▶ [Problem to work on]
Report back the lines in this listing that carry the string "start".

▶ [Source material]
⁂

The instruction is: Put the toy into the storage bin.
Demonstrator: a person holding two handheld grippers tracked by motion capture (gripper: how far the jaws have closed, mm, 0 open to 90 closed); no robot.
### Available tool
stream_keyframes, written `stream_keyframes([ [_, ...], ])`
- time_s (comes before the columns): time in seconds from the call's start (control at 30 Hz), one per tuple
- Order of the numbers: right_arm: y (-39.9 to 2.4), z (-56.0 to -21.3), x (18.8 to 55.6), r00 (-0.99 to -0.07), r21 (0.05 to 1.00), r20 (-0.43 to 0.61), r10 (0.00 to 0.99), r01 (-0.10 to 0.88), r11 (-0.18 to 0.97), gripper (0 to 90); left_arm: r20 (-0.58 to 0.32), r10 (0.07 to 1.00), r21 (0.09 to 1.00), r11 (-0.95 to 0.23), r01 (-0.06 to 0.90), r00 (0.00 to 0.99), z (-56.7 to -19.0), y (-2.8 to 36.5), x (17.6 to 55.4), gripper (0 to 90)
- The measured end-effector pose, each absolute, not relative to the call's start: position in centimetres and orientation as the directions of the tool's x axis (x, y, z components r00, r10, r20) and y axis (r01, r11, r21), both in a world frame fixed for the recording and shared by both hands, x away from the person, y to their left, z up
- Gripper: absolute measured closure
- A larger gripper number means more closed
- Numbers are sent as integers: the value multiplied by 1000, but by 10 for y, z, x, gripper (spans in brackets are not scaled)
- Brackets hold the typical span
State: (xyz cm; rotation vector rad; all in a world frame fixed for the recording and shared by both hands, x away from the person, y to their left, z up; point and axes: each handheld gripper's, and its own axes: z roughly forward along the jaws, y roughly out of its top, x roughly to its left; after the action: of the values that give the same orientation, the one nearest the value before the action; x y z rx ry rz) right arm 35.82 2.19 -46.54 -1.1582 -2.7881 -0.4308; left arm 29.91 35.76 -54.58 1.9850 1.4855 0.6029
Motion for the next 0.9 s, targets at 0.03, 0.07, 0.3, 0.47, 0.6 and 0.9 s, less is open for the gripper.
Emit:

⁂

▶ [Response box]
- time_s (comes before the columns): time in seconds from the call's start (control at 30 Hz), one per tuple
- The measured end-effector pose, each absolute, not relative to the call's start: position in centimetres and orientation as the directions of the tool's x axis (x, y, z components r00, r10, r20) and y axis (r01, r11, r21), both in a world frame fixed for the recording and shared by both hands, x away from the person, y to their left, z up

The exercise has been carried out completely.